- [TASK INSTRUCTIONS]:
Copy, from the entries below, each line where the word "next" can be found.

[Opening RECORD SET section]

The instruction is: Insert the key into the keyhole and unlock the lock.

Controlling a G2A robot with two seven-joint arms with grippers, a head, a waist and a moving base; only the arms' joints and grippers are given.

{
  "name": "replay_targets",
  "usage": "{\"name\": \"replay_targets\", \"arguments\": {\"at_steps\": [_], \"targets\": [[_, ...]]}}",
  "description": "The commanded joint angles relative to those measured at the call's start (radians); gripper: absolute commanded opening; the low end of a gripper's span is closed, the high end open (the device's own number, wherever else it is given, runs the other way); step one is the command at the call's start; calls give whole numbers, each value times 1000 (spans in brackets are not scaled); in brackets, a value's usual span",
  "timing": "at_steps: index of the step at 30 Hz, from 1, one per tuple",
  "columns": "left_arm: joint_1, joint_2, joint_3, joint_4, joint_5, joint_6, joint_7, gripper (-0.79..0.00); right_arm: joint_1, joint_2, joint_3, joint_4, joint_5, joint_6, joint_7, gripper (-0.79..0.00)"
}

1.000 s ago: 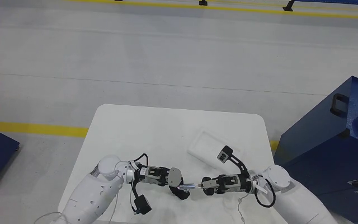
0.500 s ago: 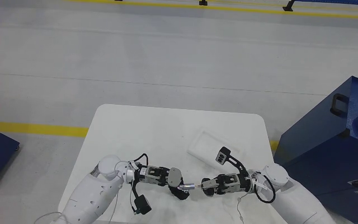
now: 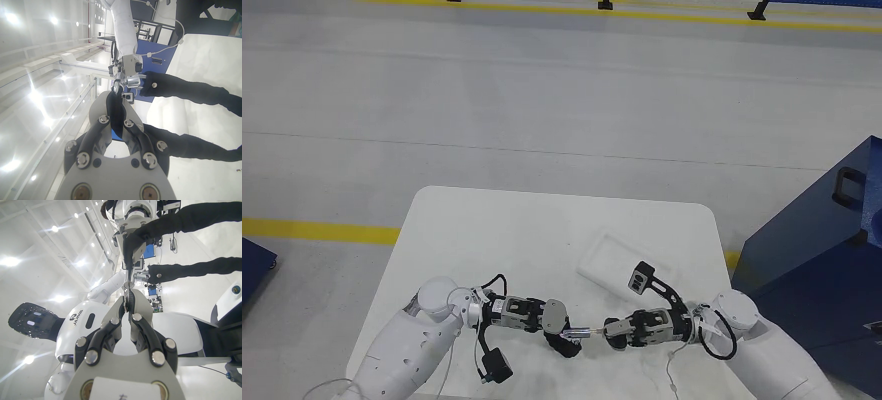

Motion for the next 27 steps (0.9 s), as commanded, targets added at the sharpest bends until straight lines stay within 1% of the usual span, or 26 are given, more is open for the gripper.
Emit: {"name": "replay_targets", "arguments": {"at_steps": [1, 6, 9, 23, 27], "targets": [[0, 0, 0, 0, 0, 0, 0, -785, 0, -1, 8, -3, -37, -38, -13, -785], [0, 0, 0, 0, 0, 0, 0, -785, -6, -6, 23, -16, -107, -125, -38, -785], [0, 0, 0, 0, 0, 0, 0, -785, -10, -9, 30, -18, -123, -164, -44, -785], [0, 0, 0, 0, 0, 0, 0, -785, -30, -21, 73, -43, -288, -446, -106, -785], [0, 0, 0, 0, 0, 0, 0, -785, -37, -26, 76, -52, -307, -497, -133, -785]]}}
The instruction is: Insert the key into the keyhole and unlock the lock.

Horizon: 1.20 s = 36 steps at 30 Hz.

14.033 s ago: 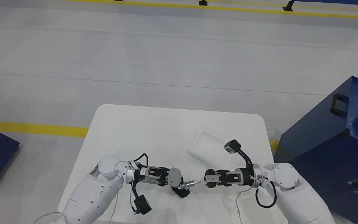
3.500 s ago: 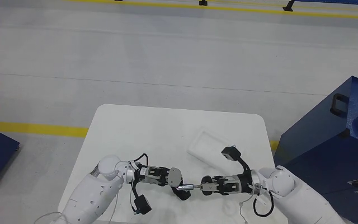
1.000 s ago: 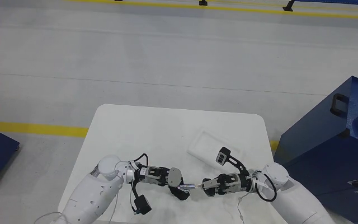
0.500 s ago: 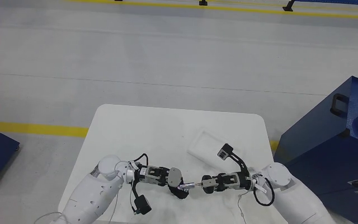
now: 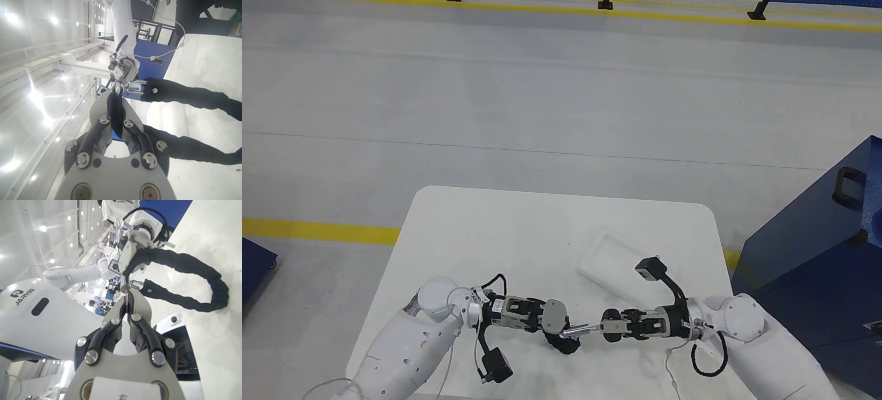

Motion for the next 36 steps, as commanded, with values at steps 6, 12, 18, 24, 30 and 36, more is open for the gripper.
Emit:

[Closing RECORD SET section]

- [TASK SOLUTION]:
Motion for the next 27 steps (0.9 s), as commanded, targets added at the sharpest bends until straight lines stay within 1% of the usual span, or 26 are given, more is open for the gripper.
Motion for the next 36 steps, as commanded, with values at steps 6, 12, 18, 24, 30 and 36, more is open for the gripper.

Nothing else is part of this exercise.